RECORDS SHOWN |
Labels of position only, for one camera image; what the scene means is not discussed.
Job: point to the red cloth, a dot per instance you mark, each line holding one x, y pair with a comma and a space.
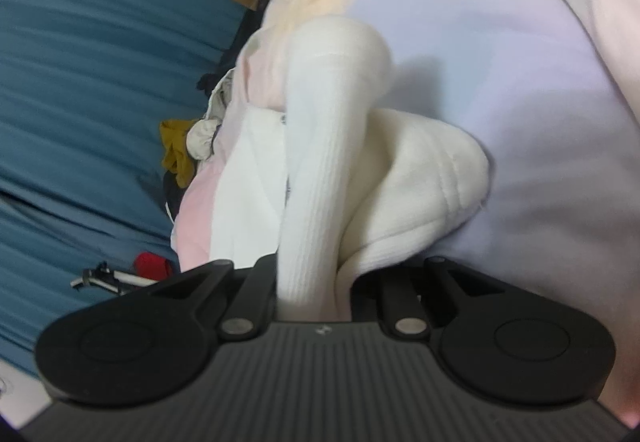
150, 266

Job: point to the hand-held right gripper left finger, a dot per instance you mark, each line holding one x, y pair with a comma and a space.
255, 287

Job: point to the garment steamer stand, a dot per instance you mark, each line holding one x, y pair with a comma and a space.
112, 278

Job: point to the black cloth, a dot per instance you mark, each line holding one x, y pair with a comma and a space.
171, 199

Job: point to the pastel bed cover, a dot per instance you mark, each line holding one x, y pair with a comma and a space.
525, 71

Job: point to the mustard yellow cloth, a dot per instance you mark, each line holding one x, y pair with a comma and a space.
177, 151

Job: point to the grey white cloth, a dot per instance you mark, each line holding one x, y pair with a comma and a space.
212, 121

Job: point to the white fleece sweatpants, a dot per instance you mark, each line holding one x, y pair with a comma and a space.
340, 161

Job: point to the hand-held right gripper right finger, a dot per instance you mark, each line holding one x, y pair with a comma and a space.
395, 292

WORK INSTRUCTIONS | Return only this span, exactly: the line that contains "Job: point to the pastel" and all lines after it to the end of the records.

EXERCISE RESULT |
Job: point to the pastel bed cover, a dot per instance you mark, each line holding one x, y pair with a comma and a space.
525, 71

Job: point to the mustard yellow cloth, a dot per instance you mark, each line holding one x, y pair with a comma and a space.
177, 151

Job: point to the grey white cloth, a dot per instance you mark, each line holding one x, y pair with a comma and a space.
212, 121

Job: point to the white fleece sweatpants, a dot per instance you mark, each line holding one x, y pair with a comma and a space.
340, 161

Job: point to the hand-held right gripper right finger, a dot per instance you mark, each line holding one x, y pair with a comma and a space.
395, 292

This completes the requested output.